La camorra est partout, et pas sous la forme qu'on croit. Pour ce message de fond, ce livre est important et redonne la parole à celle qui l'on perdue, sous les balles ou par l'omertà.
Malheureusement, et à juste titre, on met souvent en avant le côté sensationnel, les histoires de test d'héro sur des camés utilisés comme rats de laboratoire, les règlements de compte sanglants, les containers remplis de cadavres. Saviano joue lui même de ça, en réservant une place particulière à ces histoires dans la narration, pour qu'on retienne et qu'on ne se contente pas de lire une longue enquête à la forme plutôt rébarbative. Or le travail est là, la documentation des procès de l'antimafia, l'histoire de la constitution des mouvements criminels et de leur boss, la collusion avec les mouvements politiques. C'est assurément un ouvrage bien abouti, dont la recherche mérité d'être saluée.
La camorra en elle-même n'est pas cinématographique, contrairement à ces siciliens dépeints par Coppola. Essayez de filmer pendant une heure dans les rues de Naples les gars qui demandent de l'argent aux touristes pour garer leurs voitures, ce n'est pas le sujet le plus passionnant. Malgré tout, c'est la pointe de l'iceberg que Saviano expose dans Gomorra.
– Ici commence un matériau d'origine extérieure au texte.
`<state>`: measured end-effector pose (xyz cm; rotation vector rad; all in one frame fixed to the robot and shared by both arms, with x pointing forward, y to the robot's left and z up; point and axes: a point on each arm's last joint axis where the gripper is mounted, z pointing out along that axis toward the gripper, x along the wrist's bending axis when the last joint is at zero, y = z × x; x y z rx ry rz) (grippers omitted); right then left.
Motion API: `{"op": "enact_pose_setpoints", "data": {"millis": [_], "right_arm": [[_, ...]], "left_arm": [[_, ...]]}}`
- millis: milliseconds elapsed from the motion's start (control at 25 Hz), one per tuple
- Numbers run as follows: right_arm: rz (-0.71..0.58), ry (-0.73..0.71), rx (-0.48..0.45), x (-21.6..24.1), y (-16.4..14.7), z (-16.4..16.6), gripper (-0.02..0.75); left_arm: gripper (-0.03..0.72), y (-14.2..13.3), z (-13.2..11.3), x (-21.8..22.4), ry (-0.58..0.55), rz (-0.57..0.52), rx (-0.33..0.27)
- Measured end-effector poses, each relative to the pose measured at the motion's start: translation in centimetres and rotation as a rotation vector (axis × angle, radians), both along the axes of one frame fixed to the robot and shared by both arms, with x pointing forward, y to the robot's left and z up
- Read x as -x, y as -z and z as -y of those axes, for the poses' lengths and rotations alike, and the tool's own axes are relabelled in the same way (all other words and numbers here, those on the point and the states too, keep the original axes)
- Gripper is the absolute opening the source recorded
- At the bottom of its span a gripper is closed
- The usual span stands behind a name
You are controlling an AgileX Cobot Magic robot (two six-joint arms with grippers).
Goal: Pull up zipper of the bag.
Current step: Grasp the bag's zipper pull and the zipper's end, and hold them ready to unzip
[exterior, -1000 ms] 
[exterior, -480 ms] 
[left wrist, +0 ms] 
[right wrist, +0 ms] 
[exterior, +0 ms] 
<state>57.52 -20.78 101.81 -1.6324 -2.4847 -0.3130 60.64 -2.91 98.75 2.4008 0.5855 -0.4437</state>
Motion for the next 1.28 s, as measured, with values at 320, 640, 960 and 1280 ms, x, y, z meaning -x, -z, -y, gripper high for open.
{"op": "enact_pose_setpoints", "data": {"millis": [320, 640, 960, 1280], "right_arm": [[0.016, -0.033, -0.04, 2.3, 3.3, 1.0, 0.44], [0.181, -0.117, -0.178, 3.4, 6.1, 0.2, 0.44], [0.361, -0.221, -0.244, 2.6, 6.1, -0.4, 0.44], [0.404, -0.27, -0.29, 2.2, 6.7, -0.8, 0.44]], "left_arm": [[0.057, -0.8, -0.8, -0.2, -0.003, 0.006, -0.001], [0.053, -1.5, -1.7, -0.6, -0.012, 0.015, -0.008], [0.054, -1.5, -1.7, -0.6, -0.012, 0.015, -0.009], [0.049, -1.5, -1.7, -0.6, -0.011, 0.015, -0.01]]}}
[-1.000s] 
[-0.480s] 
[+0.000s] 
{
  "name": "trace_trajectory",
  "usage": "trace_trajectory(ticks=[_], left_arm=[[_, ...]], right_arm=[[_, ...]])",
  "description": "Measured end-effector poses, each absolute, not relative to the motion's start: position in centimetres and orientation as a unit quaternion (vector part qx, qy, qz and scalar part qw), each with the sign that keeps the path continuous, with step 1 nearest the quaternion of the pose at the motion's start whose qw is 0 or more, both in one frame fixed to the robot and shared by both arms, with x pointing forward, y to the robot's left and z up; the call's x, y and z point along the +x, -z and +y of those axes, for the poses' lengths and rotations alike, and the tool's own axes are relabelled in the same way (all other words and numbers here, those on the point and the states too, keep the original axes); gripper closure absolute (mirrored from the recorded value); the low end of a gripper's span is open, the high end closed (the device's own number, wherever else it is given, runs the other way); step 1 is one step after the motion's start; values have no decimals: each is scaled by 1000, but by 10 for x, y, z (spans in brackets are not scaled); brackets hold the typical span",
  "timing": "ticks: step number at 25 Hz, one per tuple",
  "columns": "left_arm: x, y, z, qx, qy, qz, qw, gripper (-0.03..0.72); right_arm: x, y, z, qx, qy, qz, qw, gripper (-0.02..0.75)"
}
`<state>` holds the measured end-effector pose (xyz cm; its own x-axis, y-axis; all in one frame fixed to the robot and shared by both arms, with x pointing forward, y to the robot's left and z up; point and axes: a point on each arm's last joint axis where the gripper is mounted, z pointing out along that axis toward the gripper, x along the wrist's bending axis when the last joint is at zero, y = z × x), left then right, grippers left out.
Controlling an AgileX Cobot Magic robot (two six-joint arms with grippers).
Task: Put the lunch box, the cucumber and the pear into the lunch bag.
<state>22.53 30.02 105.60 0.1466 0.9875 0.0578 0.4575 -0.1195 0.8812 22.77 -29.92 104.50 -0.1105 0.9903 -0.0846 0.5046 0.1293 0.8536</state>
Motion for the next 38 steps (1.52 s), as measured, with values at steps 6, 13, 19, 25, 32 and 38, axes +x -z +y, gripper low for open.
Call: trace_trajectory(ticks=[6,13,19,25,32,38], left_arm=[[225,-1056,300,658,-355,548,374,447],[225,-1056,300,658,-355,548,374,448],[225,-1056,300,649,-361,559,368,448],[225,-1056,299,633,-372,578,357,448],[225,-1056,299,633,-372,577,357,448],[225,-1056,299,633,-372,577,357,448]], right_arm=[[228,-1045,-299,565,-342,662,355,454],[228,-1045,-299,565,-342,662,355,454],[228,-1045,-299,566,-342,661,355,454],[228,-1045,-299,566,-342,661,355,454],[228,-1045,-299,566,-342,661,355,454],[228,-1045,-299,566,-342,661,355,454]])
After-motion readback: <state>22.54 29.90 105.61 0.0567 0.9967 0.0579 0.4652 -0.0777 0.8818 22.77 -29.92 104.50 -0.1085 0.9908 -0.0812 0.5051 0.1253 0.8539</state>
Même s'il parle d'une chose qui n'est pas la réalité du terrain (ce que dénoncent les maires des communes périphériques de Naples quand ils se plaignent de la mauvaise image engendrée par le livre et ses adaptations sur divers supports), il nous donne dans une certaine mesure ce que nous ne pouvons pas connaître, les mécanismes cachés du système.
Rien ne distingue aujourd'hui le camorriste ou le mafieux d'un chef d'entreprise lambda, et le rôle le plus dangereux de la littérature est de pouvoir faire tomber les masques.